Das letzte Stündlein des Führers
Bekanntlich hat der Religiöse Führer, Ajatollah Chamene’i, die verstrittenen Parteien um Ahmadineschad und um den Parlamentspräsidenten in den letzen Monaten wiederholt dazu aufgefordert, im Interesse des Systems den Mund zu halten und ihre Streitigkeiten nicht an die Öffentlichkeit zu tragen. Noch vor einer Woche erklärte Chamene’i, wer bis zu den nächsten Präsidentschaftswahlen in diesem Jahr noch an die Öffentlichkeit gehe, begehe Verrat. Wie man sieht, haben die Herren an der Spitze keine Angst mehr, sich als Verräter bezeichnen zu lassen. Ajatollah Chamene’i ist wie ein Papst, auf dessen Bann niemand mehr etwas gibt.

Die Folgen
Der Streit an der Spitze kann auf der formalen Ebene der Islamischen Republik mehrere Folgen haben. Mit der Absetzung des Arbeitsministers hat Ahmadineschad inzwischen soviele Minister verloren, dass er für die Fortführung seines Amts als Präsident und für die Fortsetzung der Arbeit seines Kabinetts Ersatz für die fehlenden Minister vorschlagen und sich selbst einem Misstrauensvotum unterziehen müsste. Wenn er sich denn an die iranischen Gesetze halten würde. Mit anderen Worten – er könnte noch kurz vor den Wahlen gestürzt werden. Er kann das Parlament natürlich auch weiter ignorieren und sich keinem Votum unterziehen. Das Parlament allein wird ihn nicht entmachten können, die Justiz auch nicht, und der Religiöse Führer Ajatollah Chamene’i wird sich hüten, Ahmadineschad zu entlassen.

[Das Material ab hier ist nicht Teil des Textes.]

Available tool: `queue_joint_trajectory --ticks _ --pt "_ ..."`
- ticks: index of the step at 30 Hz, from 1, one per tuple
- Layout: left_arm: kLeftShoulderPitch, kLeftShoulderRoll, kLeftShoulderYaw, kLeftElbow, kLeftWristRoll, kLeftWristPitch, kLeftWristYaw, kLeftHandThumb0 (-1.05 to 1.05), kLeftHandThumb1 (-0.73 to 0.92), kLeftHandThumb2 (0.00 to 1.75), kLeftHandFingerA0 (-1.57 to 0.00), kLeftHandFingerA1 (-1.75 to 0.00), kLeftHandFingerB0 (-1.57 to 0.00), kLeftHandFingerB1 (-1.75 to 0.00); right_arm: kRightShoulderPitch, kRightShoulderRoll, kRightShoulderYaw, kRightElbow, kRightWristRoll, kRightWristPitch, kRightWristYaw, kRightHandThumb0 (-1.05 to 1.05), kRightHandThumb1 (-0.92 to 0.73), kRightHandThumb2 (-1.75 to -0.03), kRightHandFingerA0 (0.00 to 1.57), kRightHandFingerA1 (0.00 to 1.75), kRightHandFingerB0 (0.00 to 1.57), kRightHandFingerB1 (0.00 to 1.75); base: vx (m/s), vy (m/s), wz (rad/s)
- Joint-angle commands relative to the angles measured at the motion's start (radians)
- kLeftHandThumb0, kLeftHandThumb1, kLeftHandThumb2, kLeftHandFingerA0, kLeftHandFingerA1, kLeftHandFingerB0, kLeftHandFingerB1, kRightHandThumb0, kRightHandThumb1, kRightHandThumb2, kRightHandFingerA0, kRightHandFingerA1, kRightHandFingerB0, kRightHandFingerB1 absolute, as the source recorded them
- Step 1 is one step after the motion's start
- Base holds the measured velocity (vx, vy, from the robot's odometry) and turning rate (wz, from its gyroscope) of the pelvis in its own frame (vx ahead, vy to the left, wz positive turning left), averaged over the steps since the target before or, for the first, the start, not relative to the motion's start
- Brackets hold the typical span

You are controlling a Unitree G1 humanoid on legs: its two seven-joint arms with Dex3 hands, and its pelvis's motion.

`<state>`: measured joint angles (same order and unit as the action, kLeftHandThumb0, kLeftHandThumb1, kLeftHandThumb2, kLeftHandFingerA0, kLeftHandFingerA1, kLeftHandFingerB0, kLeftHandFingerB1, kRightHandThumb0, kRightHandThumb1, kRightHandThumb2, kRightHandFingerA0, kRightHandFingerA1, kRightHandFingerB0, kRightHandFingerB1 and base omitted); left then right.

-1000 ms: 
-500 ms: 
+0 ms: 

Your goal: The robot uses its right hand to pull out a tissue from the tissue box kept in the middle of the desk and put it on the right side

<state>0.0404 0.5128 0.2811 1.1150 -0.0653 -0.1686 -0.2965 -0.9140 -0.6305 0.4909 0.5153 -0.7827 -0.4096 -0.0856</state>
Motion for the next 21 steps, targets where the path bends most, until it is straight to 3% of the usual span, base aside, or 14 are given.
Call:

Patt, Putsch oder Bürgerkrieg?
Es kann demnach so ausgehen, dass bis zu den Wahlen nichts weiter passiert, weil weder Ahmadineschad noch Laridschani stark genug sind, den Gegner ohne Chamene’is Rückendeckung zu entmachten.
Genauso gut denkbar ist aber auch, dass die Pasdaran (Organisation der Revolutionswächter) nicht abwarten wollen, wie sich der Konflikt entwickelt, und lieber auf Nummer sicher gehen. Ein Putsch wäre aus ihrer Sicht die beste Lösung, um ihre Wirtschaftsmacht und ihre Rolle im Staat zu erhalten.
Und schließlich ist auch denkbar, dass die Anhänger von Ahmadineschad, die im ganzen Land Posten innehaben und auch über Waffen verfügen, sich gegen die drohende Entfernung aus der Macht mit Waffen wehren. Das wäre der Weg zu einem Bürgerkrieg, allerdings eines Bürgerkriegs ohne die Bürger. Denn für die absolute Mehrheit der Iraner sind weder die Leute um Laridschani noch die um Ahmadineschad es wert, dafür sein Leben zu riskieren. Das werden nur die tun, die etwas zu verlieren haben oder die Macht gewinnen wollen. Statt Wahlen.
Nicht auszuschließen ist, dass Ajatollah Rafsandschani gemeinsam mit den „Reformisten“ vor die Bevölkerung tritt und sie auf seine Seite zieht, um sich oder eine von ihm auserwählte Person auf den Posten des Staatspräsidenten zu bringen, als Alternative zu den sogenannten Prinizipialisten.